British Food Assembly
British Food Class Play (10-12 speaking parts) can also be used for guided reading within the classroom (cast size 6 -directions given for this). It covers meal times, traditional dishes, cups of tea, festival foods ... plus some of the very strange names we have given our food, as illustrated by the extract below!
Dinner lady: Not another chef! Have you never heard the expression "Too many cooks spoil the broth"?

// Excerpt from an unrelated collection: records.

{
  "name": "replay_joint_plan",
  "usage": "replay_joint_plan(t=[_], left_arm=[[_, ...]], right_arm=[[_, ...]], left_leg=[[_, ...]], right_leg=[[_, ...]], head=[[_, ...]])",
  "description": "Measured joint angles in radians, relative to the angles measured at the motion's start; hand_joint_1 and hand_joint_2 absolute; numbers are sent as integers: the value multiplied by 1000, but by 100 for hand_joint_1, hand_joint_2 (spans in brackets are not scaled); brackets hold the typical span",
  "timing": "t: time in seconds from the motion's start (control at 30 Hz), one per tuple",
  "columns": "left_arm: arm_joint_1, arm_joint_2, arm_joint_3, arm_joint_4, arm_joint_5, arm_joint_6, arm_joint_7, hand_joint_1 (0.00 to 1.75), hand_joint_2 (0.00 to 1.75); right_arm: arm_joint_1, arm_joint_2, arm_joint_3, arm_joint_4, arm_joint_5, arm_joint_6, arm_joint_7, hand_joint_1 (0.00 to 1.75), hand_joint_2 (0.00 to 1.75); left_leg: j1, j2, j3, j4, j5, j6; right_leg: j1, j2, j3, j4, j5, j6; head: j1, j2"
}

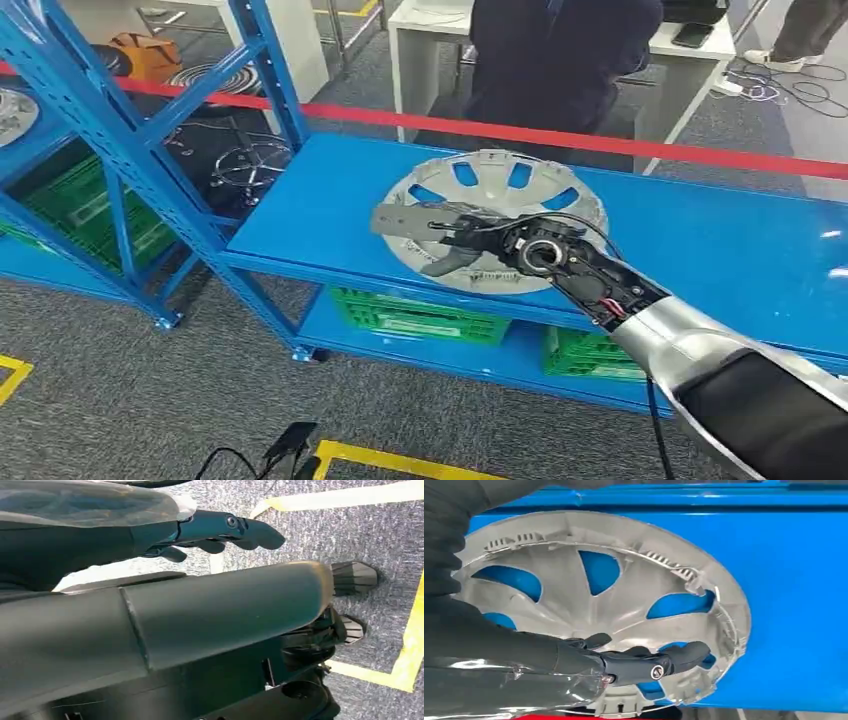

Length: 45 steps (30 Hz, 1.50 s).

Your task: Take the parts from the cabinet and place them on the table.

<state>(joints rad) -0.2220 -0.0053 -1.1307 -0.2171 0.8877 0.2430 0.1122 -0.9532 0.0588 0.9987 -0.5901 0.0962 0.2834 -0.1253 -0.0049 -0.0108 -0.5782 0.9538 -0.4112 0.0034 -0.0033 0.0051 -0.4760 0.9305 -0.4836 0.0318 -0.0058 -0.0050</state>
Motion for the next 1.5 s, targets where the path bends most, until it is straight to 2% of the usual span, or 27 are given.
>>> replay_joint_plan(t=[0.23,0.5,1.5], left_arm=[[0,2,0,0,0,-1,0,0,0],[-2,3,0,0,-6,-3,6,0,0],[-12,2,0,0,-18,-4,19,0,0]], right_arm=[[0,-4,3,-33,-29,-11,45,0,175],[3,-6,30,-30,7,-5,102,0,175],[34,-6,91,54,-18,-11,71,0,175]], left_leg=[[0,0,0,0,0,0],[0,0,0,0,0,0],[0,0,0,0,0,0]], right_leg=[[0,0,0,0,0,0],[0,0,-1,0,0,0],[0,0,-1,0,0,0]], head=[[0,0],[0,0],[0,0]])
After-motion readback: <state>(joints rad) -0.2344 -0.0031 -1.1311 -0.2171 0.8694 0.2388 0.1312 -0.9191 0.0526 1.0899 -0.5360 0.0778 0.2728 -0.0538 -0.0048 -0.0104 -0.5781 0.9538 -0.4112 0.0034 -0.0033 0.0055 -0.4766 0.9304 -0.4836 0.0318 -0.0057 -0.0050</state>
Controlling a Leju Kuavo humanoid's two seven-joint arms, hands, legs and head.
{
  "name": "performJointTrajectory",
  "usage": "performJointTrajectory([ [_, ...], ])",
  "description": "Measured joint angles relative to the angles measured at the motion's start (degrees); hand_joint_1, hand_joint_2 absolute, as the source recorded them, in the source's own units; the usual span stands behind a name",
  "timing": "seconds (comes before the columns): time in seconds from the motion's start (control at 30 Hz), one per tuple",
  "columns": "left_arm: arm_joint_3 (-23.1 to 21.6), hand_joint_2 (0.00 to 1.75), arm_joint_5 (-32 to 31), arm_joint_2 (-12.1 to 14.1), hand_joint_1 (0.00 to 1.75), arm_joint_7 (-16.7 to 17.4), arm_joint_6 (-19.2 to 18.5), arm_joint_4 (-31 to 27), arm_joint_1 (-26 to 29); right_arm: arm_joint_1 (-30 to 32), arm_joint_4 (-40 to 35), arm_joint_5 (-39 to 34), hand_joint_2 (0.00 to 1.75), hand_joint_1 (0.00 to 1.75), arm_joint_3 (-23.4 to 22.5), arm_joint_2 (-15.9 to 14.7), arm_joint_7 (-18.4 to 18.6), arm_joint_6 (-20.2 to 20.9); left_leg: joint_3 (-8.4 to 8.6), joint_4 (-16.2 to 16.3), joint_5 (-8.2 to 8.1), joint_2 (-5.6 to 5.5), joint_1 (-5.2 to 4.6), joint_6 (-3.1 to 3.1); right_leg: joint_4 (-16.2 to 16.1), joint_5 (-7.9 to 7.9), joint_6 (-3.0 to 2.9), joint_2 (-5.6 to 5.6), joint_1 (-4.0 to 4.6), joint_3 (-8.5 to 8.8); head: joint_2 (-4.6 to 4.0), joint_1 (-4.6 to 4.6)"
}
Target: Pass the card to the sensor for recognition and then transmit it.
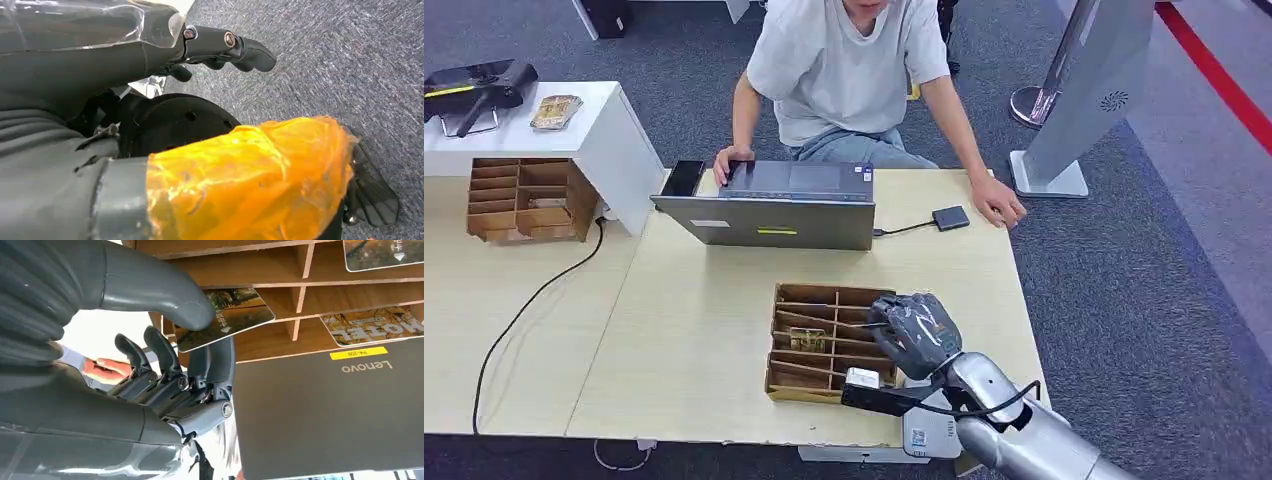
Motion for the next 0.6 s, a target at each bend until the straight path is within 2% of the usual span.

Welsh chef: Indeed. But I wouldn't want anyone to think that we Welsh don't eat as best as the rest!
Dinner lady: So tell me. What traditional dishes do you serve?
Welsh chef: Well, let's start with our wonderful Laver bread or boiled seaweed!
English chef: Sounds like it would go nicely with my fish and chips!
Welsh chef: Then there is our famous Welsh rarebit - or melted cheese on toast.
Scottish chef: A strange choice of name, to be sure!
Welsh chef: (Indignantly) Well, speaking of odd names. What about your national dish? Haggis and neeps?
Scottish chef: Huh! What about your Bara Brith?
Dinner lady: What is that?
Welsh chef: Why, Welsh fruit cake, of course!
English chef: (Chuckling) And as for all those dishes with .... Leaks?! No wonder your plumbers are always busy!
Welsh chef: (Sarcastically) Ho! Ho! And what about your ridiculous English names? Now let's see. Spotted Dick, Bangers and Mash, Bubble and Squeak,
Scottish chef: (Interrupting) And what about those two puddings ... that aren't?!
Welsh chef: You mean, Yorkshire pudding and black pudding?!
Scottish chef: And how do you explain the most popular dish in England at the moment?
Welsh chef: Curry!
(Both Scottish and Welsh chefs fall about laughing, whilst English chef stands, glowering)
Dinner lady: Oh dear! What was I saying about "Too many cooks'? Now, gentlemen, if you don't mind. I have a job to do. Feeding these children!